C’est le fait d’être père de deux garçons avec Mélanie Thierry qui a engendré cette envie d’harmonies enfantines ?
Oui. Ces envies sont nées à la naissance de mon premier fils et j’ai écrit le disque dans le maelstrom émotionnel de la naissance du second, il y a quelque chose des vies antérieures, des limbes, du Peter Pan disant : « Quand j’eus 7 jours, voyez vous, je décidai de plus grandir ».

Tu as chanté enfant, dans des chorales ?
Je n’ai jamais chanté dans des chorales, religieuses ou pas, mais enfant je chantais continuellement, comme un oiseau. Par joie, pour me donner du courage, je chantais du matin au soir, et bien sûr enfant je voulais être chanteur. C’est assez merveilleux de faire dans la vie ce qu’on rêvait de faire enfant ou adolescent… Depuis quelques années, je chante moins, j’ai moins de musique en moi. C’est peut être ça vieillir, avoir du mal à trouver de la beauté. Peut être que ces chants d’enfants sont là pour réanimer la petite musique intérieure, mon chœur artificiel.

Une idée de l’accueil qu’un tel ovni peut recevoir dans le grand public de « Caravane » ?
Pas la moindre idée, mais c’est vraiment le disque que j’avais en tête. J’ai longtemps essayé de me défaire de cette image romantique de « Caravane », avec « Pacific » et « Super-Welter » notamment ; aujourd’hui ça n’a plus d’importance, cette image me va. J’essaie d’apporter un peu de tendresse, de fabriquer des jolies chansons.

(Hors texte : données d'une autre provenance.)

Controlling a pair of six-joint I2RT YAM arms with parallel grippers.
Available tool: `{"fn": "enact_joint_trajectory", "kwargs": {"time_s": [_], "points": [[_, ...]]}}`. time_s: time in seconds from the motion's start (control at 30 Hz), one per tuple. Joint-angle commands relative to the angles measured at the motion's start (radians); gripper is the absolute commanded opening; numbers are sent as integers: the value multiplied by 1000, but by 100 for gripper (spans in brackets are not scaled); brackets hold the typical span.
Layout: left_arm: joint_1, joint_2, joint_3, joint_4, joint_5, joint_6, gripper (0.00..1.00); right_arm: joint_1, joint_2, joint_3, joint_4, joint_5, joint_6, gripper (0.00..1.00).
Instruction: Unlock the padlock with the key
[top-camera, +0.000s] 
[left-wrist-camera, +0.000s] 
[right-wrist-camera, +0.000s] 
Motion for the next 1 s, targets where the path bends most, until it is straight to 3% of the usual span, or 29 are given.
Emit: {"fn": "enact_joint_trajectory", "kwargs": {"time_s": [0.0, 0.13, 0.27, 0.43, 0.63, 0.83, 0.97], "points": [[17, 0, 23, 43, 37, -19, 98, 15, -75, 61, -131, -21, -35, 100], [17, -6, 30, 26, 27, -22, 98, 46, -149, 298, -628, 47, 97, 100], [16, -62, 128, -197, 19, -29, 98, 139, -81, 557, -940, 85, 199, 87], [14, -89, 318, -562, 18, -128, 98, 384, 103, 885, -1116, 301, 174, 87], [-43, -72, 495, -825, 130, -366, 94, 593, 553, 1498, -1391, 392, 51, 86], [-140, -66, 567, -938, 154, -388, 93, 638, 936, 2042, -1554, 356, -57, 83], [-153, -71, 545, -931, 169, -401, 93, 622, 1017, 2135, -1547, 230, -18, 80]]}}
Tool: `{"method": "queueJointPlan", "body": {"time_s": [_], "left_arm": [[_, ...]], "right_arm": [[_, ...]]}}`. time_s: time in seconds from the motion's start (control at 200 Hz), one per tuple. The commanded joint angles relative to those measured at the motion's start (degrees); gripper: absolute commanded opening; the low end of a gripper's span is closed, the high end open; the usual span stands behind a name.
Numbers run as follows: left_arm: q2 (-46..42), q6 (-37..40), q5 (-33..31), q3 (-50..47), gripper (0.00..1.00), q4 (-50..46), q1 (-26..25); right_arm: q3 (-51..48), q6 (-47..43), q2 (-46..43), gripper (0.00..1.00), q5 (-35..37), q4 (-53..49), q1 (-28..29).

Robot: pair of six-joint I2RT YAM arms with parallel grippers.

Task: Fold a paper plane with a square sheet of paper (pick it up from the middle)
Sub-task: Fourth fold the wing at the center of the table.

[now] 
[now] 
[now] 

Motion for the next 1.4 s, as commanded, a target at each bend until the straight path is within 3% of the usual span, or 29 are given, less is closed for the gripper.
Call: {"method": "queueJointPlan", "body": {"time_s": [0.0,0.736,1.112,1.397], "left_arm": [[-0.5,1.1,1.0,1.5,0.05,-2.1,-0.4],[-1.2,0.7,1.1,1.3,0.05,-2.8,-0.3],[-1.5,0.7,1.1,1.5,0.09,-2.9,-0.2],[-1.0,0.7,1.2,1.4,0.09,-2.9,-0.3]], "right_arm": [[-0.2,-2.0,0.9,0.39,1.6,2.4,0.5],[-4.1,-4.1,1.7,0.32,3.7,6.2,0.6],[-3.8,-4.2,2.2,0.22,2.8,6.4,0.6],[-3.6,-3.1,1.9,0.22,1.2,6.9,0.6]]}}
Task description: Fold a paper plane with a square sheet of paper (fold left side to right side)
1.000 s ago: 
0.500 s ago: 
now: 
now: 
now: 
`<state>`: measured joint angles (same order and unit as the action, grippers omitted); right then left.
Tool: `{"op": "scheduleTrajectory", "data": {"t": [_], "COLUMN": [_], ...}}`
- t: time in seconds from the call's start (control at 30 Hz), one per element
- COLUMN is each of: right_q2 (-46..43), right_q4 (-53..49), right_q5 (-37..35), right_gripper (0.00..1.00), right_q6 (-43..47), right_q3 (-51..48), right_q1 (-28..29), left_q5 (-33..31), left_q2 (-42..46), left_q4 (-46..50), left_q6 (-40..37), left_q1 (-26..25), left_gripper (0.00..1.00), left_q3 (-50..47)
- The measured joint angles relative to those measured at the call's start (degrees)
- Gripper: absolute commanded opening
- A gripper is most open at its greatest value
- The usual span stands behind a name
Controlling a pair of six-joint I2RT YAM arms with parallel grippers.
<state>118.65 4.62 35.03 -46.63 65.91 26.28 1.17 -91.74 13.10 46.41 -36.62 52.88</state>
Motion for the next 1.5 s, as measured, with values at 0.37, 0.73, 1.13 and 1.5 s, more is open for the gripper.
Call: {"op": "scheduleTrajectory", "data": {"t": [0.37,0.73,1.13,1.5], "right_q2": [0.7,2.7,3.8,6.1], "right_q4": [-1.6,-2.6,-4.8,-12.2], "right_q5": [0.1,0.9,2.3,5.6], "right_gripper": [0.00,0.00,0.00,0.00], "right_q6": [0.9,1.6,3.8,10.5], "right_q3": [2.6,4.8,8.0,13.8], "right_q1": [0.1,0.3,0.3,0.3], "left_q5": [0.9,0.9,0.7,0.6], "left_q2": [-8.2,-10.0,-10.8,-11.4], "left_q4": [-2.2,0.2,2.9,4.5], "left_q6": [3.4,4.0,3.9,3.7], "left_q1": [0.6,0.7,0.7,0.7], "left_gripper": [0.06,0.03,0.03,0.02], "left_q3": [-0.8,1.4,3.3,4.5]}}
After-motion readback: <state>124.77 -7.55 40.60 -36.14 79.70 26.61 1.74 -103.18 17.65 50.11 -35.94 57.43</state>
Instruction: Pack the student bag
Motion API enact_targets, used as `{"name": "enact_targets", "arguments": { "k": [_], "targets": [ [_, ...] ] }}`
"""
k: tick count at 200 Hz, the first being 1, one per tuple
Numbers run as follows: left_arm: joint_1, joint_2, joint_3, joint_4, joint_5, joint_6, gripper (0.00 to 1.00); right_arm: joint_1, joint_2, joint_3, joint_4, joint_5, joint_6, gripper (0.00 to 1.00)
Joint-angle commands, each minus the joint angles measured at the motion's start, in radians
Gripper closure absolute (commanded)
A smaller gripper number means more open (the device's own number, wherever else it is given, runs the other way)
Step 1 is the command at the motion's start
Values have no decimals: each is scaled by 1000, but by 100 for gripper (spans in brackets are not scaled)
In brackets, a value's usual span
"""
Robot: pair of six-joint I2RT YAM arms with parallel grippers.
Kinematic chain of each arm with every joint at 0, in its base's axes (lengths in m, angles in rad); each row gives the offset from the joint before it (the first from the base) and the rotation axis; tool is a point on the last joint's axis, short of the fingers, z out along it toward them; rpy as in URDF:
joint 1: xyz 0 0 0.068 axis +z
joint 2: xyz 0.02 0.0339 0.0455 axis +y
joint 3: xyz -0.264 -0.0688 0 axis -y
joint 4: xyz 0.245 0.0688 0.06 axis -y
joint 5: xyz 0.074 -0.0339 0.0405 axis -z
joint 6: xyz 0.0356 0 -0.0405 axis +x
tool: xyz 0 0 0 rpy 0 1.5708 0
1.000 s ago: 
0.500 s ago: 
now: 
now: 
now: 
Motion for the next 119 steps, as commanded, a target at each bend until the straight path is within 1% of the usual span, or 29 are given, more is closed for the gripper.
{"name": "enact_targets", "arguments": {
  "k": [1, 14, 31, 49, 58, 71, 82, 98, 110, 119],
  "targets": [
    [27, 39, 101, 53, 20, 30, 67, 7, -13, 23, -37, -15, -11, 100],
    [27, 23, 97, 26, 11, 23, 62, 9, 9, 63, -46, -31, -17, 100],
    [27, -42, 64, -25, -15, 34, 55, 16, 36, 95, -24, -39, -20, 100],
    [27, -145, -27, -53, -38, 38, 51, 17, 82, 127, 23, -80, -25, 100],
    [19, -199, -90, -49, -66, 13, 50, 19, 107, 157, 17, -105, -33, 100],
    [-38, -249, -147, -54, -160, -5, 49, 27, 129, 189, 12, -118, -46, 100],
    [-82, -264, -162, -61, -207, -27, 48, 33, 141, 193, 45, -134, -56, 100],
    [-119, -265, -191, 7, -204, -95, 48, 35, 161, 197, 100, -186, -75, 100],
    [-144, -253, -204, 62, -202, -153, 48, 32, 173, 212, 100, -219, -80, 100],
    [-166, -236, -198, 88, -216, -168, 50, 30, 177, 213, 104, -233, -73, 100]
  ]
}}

La plupart des gens ont déjà leur religion sur moi, j’ai juste essayé de faire ce disque le plus honnêtement possible, j’espère qu’il aura une belle vie.

L’enregistrement s’est fait en une semaine, entre l’école de Montmartre et le studio Ferber mythique du 20e, près du boulevard Mortier ; par peur d’altérer l’esprit d’enfance, peur du syndrome Sergeant Pepper’s ?
Oui. Il fallait absolument préserver ce côté brut, accidenté. Et puis, d’une manière générale, j’ai passé tellement de temps en studio pour des chicaneries soniques, dont il ne me reste plus rien aujourd’hui… J’ai passé une semaine dans mon bon vieux studio Ferber, trois demi-journées à l’école, dix jours de mixage à Londres : pas de chichis!

Le disque s’inscrit exactement entre une phase d’entrainement intensif à la boxe et ta nouvelle vie en mer ; deux faces de l’esprit d’enfance : le corps à corps et la tête dans la lune ?
La vie se passe à compenser son enfance, paraît-il. J’ai peut être été trop couvé, d’une enfance trop tendre, je cherche un peu à jouer au garçon, et le voilier est un endroit parfait pour un misanthrope-solitaire de mon espèce. Je ne fais chier personne et réciproquement. Seulement, j’ai un peu mal au cœur.